[Opening DATA SHOWN section]

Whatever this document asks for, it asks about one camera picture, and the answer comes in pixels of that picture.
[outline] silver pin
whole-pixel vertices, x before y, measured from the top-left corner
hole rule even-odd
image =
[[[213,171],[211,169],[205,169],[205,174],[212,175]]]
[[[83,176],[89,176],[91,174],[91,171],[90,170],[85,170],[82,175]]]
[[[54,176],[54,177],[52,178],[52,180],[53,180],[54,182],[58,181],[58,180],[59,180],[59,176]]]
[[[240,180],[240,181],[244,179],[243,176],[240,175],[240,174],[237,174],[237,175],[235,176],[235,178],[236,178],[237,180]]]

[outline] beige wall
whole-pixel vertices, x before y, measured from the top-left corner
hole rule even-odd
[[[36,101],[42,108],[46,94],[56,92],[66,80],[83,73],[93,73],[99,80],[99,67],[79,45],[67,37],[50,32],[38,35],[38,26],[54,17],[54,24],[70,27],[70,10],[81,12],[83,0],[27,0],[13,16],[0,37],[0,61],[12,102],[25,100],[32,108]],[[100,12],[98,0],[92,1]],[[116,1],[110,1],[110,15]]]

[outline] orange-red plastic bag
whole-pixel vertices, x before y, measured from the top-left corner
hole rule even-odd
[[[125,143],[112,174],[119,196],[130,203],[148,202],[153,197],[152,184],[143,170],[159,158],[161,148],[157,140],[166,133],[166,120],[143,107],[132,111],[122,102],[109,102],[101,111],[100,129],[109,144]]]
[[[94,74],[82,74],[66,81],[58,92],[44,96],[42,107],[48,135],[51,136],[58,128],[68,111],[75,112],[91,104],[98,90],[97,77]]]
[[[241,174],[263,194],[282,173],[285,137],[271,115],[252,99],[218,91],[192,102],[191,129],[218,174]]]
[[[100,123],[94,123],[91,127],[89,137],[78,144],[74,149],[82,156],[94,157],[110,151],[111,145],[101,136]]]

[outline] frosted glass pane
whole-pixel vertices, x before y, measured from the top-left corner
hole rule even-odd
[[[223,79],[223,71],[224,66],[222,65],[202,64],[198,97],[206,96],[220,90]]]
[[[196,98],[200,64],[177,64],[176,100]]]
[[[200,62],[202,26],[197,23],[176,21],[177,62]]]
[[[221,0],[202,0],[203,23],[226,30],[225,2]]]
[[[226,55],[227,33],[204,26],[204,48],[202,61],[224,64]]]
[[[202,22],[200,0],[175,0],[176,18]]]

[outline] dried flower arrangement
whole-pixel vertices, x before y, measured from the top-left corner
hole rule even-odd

[Closing DATA SHOWN section]

■ **EXERCISE OBJECTIVE**
From the first line to the last, output the records word for word.

■ **ANSWER SPACE**
Whatever this document asks for, it asks about one camera picture, and the answer comes in pixels of that picture.
[outline] silver pin
whole-pixel vertices, x before y, measured from the top-left corner
hole rule even-odd
image =
[[[213,171],[211,169],[205,169],[205,174],[212,175]]]
[[[83,176],[89,176],[91,174],[91,171],[90,170],[85,170],[82,175]]]
[[[54,176],[54,177],[52,178],[52,180],[53,180],[54,182],[58,181],[58,180],[59,180],[59,176]]]
[[[240,180],[240,181],[244,179],[243,176],[240,175],[240,174],[237,174],[237,175],[235,176],[235,178],[236,178],[237,180]]]

[outline] beige wall
whole-pixel vertices, x before y, measured from the top-left corner
hole rule even-odd
[[[36,101],[42,108],[46,94],[56,92],[66,80],[83,73],[93,73],[99,80],[99,67],[79,45],[67,37],[50,32],[38,35],[38,26],[54,17],[54,24],[70,27],[70,10],[81,12],[83,0],[27,0],[13,16],[0,37],[0,61],[12,102],[25,100],[32,108]],[[100,12],[98,0],[92,1]],[[116,1],[110,1],[110,15]]]

[outline] orange-red plastic bag
whole-pixel vertices, x before y, measured from the top-left corner
hole rule even-odd
[[[125,143],[112,174],[119,196],[130,203],[148,202],[153,197],[152,184],[143,170],[159,158],[161,148],[157,140],[166,133],[166,120],[143,107],[132,111],[122,102],[109,102],[101,111],[100,129],[109,144]]]
[[[94,74],[82,74],[66,81],[58,92],[44,96],[42,107],[48,135],[51,136],[58,128],[68,111],[75,112],[91,104],[98,90],[97,77]]]
[[[241,174],[263,194],[282,173],[285,137],[271,115],[252,99],[218,91],[192,102],[191,129],[218,174]]]
[[[100,123],[94,123],[91,127],[89,137],[78,144],[74,149],[82,156],[94,157],[110,151],[111,145],[101,136]]]

[outline] frosted glass pane
whole-pixel vertices, x before y, measured from the top-left corner
hole rule even-odd
[[[223,79],[223,71],[224,66],[222,65],[202,64],[198,97],[206,96],[220,90]]]
[[[196,98],[200,64],[177,64],[176,100]]]
[[[200,62],[202,26],[197,23],[176,21],[177,62]]]
[[[221,0],[202,0],[203,23],[226,30],[225,2]]]
[[[226,55],[227,33],[204,26],[204,48],[202,61],[224,64]]]
[[[202,22],[200,0],[175,0],[176,18]]]

[outline] dried flower arrangement
whole-pixel vertices, x before y, measured from the top-left corner
hole rule even-odd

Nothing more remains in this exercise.